Route information
- Maintained by Prince Edward Island Department of Transportation and Infrastructure Renewal
- Length: 24.1 km (15.0 mi)

Major junctions
- West end: Route 14 in West Cape
- Route 176 in Springfield West Route 148 in O'Leary Route 2 in Woodstock
- East end: Route 12 in O'Leary

Location
- Country: Canada
- Province: Prince Edward Island

Highway system
- Provincial highways in Prince Edward Island;
| ← Route 141 |  | → Route 143 |

= Prince Edward Island Route 142 =

Canadian highway

Prince Edward Island Route 142, known locally as O'Leary Road, is a 2-lane highway in Prince County, Prince Edward Island, Canada. The highway bisects the island approximately halfway between Summerside and Tignish, and passes through the town of O'Leary.

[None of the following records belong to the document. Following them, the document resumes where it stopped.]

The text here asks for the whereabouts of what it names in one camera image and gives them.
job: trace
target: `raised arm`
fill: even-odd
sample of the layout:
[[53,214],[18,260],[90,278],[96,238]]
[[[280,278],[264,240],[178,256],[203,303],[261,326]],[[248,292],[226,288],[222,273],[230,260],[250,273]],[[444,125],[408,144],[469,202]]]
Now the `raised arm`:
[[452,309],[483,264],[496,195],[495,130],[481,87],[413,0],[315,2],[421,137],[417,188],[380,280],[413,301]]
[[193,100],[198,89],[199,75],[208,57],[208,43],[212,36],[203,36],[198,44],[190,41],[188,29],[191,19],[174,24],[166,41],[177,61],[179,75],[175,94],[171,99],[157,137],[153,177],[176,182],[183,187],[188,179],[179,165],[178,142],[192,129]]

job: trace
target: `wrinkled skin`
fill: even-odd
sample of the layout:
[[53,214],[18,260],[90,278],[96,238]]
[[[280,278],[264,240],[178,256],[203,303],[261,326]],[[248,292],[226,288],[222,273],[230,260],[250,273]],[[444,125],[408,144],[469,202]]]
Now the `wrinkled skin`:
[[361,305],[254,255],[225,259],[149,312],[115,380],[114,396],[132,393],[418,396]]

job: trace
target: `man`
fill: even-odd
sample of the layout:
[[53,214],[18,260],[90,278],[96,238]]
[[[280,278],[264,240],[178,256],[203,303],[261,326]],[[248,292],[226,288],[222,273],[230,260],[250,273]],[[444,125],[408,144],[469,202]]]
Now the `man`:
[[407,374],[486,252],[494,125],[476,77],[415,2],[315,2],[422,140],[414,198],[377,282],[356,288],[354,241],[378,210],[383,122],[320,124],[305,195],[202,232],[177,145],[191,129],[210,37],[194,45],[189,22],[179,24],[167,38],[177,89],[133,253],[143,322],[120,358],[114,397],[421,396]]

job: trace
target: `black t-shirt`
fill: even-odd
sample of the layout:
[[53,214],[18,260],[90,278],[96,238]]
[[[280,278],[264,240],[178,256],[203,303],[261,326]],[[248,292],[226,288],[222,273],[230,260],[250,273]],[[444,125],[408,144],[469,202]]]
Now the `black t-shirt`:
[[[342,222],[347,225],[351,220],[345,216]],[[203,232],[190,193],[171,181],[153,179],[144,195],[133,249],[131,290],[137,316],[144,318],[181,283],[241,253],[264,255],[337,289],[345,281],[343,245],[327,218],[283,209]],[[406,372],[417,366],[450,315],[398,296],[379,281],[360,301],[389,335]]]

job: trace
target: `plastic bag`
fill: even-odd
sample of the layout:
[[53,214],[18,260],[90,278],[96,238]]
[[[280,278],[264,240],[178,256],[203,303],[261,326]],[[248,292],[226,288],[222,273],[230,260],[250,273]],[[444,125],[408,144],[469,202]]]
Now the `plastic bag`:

The route begins at Route 12 near Cascumpec, bearing east towards Woodstock. This portion of the route is known as Kelly Road, which is also the name of a locality along the route. At Woodstock, the road meets Route 2 at a roundabout, then continues to O'Leary. The route's western terminus is at Route 14 at West Cape.

The portion of Route 142 between Route 2 and the town of O'Leary is designated an arterial highway by the province. The remainder of the route is designated a local highway.